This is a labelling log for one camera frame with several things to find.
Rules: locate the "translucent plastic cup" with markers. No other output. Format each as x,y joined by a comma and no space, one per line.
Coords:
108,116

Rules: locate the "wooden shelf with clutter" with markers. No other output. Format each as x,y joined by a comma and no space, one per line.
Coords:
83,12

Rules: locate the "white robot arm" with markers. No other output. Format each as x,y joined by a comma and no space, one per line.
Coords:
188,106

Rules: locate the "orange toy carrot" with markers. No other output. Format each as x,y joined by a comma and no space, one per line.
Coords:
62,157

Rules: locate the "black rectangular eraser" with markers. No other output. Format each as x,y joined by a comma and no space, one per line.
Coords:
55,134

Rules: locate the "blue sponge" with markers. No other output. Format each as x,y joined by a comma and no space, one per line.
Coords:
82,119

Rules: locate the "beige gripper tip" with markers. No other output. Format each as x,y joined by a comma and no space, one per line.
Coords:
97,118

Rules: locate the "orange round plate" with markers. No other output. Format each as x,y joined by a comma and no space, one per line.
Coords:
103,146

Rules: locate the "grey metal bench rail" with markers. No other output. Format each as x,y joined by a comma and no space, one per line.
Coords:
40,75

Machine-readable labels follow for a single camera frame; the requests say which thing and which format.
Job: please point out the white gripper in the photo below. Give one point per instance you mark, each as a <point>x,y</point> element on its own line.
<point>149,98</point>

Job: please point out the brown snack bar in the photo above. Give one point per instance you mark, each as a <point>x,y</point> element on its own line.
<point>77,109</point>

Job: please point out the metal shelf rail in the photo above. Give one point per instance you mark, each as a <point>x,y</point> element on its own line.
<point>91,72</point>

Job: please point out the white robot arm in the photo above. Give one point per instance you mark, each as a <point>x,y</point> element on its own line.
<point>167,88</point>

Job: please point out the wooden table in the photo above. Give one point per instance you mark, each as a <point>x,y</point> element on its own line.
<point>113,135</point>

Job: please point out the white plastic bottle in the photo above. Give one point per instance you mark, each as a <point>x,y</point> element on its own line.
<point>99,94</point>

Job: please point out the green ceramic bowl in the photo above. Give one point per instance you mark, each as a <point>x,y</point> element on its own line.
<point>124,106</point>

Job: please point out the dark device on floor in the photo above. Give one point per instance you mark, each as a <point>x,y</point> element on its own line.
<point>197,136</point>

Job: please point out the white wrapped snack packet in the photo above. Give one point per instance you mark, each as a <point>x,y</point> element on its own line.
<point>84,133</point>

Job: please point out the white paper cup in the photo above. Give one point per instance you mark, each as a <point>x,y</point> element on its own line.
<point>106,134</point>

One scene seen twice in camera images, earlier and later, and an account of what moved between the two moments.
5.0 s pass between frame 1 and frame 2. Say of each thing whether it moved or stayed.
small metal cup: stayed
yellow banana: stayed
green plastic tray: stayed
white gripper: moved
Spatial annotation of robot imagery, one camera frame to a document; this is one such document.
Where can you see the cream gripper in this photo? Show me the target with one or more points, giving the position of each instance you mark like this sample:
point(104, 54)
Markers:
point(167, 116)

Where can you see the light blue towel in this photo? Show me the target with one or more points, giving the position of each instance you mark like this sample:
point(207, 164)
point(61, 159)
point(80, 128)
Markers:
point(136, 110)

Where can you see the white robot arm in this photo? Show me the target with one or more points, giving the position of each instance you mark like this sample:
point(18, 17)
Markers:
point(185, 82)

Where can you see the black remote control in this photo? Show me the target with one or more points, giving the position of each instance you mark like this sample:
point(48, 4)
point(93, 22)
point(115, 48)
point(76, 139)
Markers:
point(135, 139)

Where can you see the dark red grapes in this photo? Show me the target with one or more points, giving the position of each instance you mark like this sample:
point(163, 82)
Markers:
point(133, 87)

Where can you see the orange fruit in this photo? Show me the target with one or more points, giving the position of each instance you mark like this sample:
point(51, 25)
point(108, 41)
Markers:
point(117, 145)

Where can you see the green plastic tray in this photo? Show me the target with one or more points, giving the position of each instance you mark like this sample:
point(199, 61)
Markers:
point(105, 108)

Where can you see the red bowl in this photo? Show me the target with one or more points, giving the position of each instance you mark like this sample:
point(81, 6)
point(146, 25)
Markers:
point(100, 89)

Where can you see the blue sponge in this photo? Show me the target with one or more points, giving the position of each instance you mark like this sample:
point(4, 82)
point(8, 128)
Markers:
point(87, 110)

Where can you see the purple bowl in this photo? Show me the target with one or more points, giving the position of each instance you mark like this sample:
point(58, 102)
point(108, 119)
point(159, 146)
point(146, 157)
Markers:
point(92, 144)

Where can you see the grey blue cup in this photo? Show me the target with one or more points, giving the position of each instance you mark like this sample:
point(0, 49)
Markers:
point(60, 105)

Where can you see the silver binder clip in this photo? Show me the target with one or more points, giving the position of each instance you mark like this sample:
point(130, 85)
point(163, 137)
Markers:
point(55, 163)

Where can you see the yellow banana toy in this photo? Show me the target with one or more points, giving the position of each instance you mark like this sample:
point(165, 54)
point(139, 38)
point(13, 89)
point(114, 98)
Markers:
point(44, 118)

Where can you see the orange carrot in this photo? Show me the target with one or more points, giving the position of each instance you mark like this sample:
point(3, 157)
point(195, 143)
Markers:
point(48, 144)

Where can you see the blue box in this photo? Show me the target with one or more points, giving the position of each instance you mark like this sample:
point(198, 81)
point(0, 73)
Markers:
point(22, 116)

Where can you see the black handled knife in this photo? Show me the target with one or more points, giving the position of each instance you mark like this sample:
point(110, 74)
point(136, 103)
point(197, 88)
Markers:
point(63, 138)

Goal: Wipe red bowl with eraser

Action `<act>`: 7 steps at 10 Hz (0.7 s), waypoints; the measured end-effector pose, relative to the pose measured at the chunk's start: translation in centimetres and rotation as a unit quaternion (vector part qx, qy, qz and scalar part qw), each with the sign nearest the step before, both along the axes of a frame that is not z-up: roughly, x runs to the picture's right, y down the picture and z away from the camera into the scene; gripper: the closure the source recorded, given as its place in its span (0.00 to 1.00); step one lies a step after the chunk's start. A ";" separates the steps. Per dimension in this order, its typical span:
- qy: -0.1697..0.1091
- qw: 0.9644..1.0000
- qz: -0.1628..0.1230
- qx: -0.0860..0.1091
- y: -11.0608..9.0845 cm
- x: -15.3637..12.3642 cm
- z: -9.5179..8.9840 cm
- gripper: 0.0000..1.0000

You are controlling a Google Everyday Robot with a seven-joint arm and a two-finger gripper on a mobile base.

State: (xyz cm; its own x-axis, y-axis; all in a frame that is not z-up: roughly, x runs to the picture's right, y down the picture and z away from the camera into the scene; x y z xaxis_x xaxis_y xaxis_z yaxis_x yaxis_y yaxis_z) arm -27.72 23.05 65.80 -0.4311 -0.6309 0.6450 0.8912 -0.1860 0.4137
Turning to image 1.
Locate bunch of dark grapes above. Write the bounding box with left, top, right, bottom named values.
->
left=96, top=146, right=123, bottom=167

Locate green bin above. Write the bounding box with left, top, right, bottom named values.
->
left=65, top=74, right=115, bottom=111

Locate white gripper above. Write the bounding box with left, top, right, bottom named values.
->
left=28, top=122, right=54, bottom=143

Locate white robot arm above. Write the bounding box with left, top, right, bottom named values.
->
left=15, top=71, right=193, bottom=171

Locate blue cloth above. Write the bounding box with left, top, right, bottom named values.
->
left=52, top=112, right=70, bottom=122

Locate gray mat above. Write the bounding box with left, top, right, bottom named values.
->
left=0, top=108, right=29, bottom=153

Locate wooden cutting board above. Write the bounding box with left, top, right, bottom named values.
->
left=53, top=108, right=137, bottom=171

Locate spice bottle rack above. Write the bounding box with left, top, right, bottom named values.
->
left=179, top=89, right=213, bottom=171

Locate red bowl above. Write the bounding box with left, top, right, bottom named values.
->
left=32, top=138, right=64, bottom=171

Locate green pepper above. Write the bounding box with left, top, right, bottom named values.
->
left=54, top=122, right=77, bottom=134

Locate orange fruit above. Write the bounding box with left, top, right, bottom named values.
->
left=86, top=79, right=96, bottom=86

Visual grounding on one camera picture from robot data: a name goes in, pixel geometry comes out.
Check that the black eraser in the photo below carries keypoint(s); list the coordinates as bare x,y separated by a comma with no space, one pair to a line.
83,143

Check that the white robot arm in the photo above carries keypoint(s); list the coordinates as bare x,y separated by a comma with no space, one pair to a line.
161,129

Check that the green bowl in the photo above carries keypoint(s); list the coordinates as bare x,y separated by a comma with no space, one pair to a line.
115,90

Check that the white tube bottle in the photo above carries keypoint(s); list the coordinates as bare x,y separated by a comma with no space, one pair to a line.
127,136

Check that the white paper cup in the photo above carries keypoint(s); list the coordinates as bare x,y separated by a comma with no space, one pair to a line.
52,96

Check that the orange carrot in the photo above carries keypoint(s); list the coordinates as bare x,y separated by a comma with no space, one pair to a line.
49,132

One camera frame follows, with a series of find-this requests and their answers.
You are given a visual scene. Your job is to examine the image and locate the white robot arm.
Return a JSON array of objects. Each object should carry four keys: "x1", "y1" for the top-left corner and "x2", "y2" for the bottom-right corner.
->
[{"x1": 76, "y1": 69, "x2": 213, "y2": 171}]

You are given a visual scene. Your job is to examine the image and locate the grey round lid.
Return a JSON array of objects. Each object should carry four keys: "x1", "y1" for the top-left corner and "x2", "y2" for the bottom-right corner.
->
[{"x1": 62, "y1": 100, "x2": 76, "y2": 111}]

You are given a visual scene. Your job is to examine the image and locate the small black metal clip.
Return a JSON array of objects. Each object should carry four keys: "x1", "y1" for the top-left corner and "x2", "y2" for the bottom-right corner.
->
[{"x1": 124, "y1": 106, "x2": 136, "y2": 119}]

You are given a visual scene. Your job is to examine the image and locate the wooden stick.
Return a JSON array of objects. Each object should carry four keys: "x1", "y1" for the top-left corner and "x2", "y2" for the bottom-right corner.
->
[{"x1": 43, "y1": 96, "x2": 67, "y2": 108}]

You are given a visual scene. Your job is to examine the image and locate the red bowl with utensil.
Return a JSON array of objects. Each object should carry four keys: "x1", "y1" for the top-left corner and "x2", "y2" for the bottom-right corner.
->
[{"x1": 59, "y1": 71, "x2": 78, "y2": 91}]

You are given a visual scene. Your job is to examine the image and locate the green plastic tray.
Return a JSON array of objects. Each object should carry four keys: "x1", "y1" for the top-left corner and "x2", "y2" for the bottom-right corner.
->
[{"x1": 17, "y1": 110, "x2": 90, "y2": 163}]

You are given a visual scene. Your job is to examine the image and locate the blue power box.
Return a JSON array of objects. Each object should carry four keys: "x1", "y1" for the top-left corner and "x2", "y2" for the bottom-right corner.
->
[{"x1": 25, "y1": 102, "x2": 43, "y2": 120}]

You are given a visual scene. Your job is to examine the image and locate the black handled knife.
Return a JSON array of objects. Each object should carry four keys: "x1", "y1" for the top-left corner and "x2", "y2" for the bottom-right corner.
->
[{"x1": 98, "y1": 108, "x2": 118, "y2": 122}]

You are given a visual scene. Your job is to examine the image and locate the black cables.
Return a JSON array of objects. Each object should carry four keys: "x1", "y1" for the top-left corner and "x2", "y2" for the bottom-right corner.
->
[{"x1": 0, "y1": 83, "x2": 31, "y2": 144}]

──────────────────────────────

**YOUR TASK:** In the entries above, which lines hold the word "clip"? Copy them out.

**TASK RESULT:**
Where can you see the silver binder clip in this photo? Show me the target with one or more points, giving the position of each instance you mark like this sample:
You are given a visual scene. Your job is to examine the image and locate the small black metal clip.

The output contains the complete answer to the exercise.